## THE PROBLEM
Output exactly the lines below, starting with the line that has "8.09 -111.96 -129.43" and going on through the line that has "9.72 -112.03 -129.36", both included, and no other lines.

## EXTRACTED ENTRIES
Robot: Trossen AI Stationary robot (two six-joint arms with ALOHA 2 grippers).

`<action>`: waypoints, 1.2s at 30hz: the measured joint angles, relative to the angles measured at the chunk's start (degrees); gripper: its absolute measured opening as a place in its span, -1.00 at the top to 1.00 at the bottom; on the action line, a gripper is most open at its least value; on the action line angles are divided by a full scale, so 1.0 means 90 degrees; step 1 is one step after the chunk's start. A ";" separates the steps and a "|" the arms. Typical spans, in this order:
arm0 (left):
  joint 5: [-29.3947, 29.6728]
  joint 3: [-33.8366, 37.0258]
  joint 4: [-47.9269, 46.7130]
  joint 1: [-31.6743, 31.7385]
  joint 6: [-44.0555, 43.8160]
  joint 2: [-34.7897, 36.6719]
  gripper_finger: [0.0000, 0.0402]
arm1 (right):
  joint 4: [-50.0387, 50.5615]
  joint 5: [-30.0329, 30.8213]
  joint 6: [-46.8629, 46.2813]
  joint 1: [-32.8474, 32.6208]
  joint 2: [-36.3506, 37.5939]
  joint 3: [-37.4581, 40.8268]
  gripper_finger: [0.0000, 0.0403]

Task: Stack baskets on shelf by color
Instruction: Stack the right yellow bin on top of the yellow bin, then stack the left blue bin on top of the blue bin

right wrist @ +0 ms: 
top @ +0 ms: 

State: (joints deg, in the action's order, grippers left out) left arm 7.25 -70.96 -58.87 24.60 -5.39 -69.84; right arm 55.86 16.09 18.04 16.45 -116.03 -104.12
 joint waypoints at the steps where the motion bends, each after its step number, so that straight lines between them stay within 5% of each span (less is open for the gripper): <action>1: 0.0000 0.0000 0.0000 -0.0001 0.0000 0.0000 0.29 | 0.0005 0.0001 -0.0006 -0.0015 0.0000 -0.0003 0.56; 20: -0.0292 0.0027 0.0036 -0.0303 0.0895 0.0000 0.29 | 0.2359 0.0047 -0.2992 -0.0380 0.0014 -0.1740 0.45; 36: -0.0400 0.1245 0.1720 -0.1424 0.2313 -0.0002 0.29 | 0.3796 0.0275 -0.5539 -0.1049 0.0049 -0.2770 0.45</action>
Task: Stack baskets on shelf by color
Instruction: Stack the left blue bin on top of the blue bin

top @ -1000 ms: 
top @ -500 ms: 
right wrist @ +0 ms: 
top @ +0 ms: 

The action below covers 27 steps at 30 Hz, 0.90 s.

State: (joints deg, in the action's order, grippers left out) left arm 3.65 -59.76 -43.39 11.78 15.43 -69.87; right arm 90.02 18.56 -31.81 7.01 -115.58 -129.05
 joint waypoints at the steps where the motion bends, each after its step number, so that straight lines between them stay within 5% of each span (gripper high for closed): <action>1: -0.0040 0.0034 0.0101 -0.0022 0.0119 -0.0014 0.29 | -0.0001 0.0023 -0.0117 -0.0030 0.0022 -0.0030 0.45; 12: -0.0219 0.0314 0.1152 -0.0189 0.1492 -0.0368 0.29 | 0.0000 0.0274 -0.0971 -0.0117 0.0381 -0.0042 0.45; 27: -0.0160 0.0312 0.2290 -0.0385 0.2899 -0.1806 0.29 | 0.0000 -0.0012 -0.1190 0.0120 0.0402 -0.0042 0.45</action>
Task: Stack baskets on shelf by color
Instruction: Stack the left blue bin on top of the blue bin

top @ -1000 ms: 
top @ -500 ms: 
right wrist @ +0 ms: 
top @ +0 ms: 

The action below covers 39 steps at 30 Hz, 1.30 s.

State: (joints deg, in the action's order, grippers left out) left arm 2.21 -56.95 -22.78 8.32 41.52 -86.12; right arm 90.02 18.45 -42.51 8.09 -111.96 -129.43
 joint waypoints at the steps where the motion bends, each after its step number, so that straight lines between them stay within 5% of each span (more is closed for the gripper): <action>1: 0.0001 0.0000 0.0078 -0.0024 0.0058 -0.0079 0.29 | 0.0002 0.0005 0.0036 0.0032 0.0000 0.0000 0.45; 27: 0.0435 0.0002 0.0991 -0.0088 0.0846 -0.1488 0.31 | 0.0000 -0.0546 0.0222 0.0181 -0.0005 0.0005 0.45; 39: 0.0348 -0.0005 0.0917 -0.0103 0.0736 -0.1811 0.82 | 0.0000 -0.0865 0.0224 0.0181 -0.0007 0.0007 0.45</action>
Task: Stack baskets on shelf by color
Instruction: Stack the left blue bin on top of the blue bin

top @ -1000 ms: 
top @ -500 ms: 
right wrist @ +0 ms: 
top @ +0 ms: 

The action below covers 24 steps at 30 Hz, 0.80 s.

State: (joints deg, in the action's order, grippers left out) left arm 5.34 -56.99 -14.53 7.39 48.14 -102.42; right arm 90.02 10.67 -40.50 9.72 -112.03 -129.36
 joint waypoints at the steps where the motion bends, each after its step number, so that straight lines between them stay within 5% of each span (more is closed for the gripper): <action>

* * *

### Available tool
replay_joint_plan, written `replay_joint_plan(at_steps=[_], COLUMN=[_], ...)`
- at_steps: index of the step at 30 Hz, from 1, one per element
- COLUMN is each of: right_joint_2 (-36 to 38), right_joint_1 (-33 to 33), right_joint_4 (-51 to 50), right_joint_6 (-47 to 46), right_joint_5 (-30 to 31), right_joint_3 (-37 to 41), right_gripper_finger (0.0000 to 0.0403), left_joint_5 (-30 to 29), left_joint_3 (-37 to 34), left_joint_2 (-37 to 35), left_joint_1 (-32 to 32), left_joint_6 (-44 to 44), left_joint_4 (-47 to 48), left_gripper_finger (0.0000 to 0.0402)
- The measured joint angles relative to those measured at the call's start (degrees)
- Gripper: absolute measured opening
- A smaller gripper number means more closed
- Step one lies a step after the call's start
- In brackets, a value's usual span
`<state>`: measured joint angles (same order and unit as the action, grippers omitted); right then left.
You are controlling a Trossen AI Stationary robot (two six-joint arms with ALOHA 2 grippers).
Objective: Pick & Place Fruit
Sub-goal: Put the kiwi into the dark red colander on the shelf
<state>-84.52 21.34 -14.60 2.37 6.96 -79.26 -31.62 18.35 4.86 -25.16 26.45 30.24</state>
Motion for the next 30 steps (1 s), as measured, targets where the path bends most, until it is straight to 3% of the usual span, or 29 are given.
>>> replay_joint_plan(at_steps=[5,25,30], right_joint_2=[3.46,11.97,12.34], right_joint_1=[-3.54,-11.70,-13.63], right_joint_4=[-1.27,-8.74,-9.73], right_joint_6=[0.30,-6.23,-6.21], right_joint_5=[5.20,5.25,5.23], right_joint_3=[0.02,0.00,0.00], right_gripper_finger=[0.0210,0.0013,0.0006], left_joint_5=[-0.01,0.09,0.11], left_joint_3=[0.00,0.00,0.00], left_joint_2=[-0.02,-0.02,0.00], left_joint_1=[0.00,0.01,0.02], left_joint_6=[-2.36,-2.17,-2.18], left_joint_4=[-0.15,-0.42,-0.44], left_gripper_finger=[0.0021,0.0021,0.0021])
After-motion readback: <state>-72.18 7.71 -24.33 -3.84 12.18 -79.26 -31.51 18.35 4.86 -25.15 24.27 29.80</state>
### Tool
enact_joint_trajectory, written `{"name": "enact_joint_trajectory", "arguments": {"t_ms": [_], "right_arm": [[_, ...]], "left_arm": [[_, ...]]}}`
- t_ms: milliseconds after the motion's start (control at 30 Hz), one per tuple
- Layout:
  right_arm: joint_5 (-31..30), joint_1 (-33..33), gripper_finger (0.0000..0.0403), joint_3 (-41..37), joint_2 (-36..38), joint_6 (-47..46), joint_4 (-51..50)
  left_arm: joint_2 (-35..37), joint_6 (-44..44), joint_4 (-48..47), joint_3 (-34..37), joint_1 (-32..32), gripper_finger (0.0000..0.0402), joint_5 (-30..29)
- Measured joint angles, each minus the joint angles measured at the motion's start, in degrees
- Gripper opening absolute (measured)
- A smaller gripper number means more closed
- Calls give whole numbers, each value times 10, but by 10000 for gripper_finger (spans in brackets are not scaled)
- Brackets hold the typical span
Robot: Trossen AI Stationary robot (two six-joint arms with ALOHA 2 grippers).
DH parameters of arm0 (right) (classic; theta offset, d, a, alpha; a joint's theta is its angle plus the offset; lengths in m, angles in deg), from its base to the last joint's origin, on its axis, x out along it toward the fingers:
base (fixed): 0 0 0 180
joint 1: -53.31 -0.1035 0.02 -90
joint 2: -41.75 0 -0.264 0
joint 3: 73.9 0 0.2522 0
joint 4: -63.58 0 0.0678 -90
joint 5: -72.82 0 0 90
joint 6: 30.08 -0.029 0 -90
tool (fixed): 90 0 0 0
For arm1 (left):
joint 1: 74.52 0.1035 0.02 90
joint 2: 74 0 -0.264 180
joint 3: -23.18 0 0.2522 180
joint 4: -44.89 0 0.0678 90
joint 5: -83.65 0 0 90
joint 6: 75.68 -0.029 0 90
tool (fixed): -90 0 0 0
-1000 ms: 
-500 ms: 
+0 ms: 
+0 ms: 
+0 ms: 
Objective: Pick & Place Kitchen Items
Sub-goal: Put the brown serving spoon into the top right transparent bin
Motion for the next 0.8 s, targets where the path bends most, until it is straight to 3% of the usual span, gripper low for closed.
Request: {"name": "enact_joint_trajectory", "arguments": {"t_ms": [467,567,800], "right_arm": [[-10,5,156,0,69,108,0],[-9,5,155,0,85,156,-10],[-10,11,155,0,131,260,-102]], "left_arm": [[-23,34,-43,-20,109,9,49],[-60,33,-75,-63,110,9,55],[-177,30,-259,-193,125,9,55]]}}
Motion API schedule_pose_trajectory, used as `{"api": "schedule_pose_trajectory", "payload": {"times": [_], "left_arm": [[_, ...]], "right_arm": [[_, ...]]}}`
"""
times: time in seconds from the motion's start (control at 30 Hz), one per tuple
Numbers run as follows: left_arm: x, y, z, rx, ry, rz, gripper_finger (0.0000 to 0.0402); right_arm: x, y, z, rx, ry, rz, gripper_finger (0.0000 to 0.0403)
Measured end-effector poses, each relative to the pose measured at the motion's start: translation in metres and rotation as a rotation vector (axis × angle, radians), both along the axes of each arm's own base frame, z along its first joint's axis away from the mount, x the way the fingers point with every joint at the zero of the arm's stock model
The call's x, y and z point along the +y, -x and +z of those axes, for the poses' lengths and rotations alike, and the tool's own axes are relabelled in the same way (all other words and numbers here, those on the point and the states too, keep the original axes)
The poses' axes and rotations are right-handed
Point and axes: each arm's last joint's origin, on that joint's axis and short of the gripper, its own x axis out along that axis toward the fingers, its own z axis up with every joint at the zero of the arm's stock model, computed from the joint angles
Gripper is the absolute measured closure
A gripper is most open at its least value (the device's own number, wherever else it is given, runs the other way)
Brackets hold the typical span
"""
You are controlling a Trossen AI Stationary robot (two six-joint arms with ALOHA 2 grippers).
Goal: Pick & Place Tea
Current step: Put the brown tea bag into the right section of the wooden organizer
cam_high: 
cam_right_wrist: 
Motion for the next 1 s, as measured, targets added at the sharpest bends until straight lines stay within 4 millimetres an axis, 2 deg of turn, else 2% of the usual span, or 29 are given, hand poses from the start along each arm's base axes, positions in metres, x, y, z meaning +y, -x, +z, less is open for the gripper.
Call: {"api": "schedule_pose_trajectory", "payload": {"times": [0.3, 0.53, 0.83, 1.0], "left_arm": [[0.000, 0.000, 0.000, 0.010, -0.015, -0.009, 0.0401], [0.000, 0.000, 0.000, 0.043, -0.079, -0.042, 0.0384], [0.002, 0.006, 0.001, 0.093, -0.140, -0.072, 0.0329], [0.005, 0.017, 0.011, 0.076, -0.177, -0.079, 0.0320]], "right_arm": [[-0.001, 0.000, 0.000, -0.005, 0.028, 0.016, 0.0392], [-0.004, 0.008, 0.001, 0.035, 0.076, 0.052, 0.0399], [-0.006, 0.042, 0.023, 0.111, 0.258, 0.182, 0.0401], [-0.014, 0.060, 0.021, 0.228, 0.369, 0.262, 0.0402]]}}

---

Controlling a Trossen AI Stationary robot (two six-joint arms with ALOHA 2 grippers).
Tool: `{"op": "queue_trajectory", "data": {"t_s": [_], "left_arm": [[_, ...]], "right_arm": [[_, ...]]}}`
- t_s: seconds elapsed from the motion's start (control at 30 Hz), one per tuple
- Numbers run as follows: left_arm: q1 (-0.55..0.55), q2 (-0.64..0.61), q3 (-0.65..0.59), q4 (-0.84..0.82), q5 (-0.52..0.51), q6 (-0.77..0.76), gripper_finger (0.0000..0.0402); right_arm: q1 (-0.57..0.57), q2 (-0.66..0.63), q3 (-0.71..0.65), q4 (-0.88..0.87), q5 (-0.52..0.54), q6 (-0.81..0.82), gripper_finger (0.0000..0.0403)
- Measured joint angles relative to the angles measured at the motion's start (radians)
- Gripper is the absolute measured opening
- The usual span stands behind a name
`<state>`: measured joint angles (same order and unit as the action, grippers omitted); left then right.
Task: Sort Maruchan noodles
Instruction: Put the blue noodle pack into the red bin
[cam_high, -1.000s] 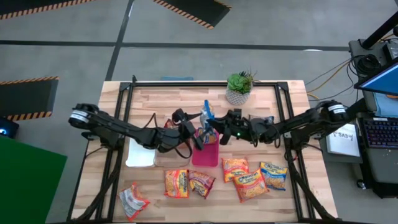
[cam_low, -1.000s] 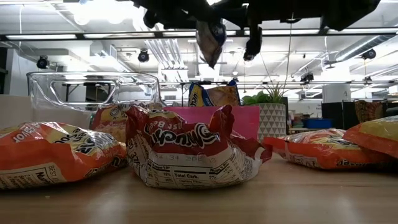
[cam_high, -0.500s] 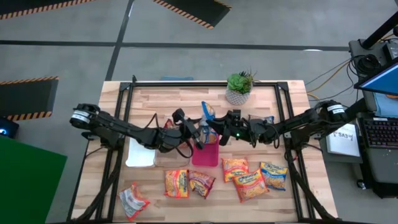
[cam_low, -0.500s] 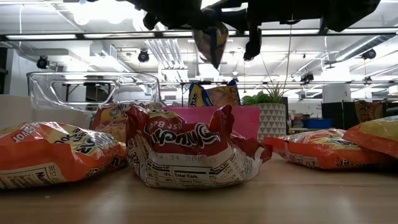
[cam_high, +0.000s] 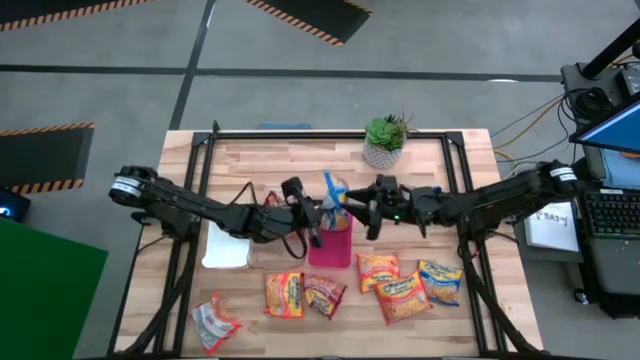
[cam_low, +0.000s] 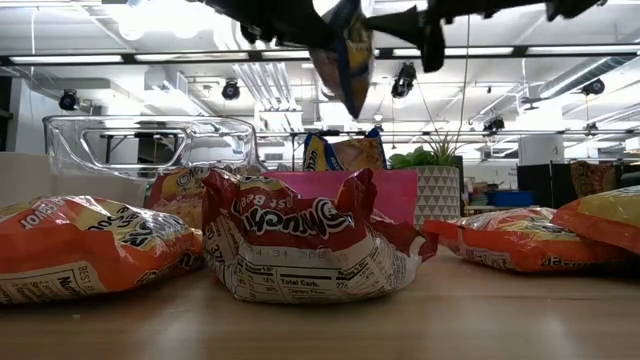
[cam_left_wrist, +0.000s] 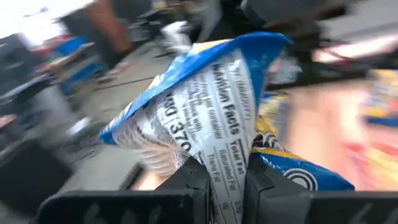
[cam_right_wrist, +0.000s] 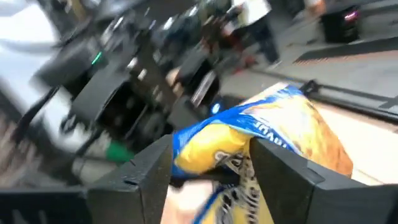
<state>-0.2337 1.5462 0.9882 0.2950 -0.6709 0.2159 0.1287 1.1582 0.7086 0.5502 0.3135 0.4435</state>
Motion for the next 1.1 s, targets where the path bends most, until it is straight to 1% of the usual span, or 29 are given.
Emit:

## TASK OUTPUT
State: (joints deg, in the action's order, grippers left out) left arm 2.21 -56.95 -22.78 8.32 41.52 -86.12; right arm 90.02 18.45 -42.51 8.09 -111.96 -129.43
 joint waypoints at the steps where the motion bends, each after its step number, so that straight lines between them stay within 5% of each span (more is closed for the gripper): <action>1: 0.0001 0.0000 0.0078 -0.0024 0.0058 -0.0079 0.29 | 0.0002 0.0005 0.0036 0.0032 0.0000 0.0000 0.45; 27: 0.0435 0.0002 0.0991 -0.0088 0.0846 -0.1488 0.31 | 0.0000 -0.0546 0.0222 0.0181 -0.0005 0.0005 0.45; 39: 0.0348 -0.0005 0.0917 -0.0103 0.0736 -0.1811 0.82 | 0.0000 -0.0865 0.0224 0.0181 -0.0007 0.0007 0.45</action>
Task: Stack baskets on shelf by color
Instruction: Stack the left blue bin on top of the blue bin

top @ -1000 ms: 
top @ -500 ms: 
right wrist @ +0 ms: 
top @ +0 ms: 

The action below covers 24 steps at 30 Hz, 0.80 s.

State: (joints deg, in the action's order, grippers left out) left arm 5.34 -56.99 -14.53 7.39 48.14 -102.42; right arm 90.02 10.67 -40.50 9.72 -112.03 -129.36

The answer given is complete.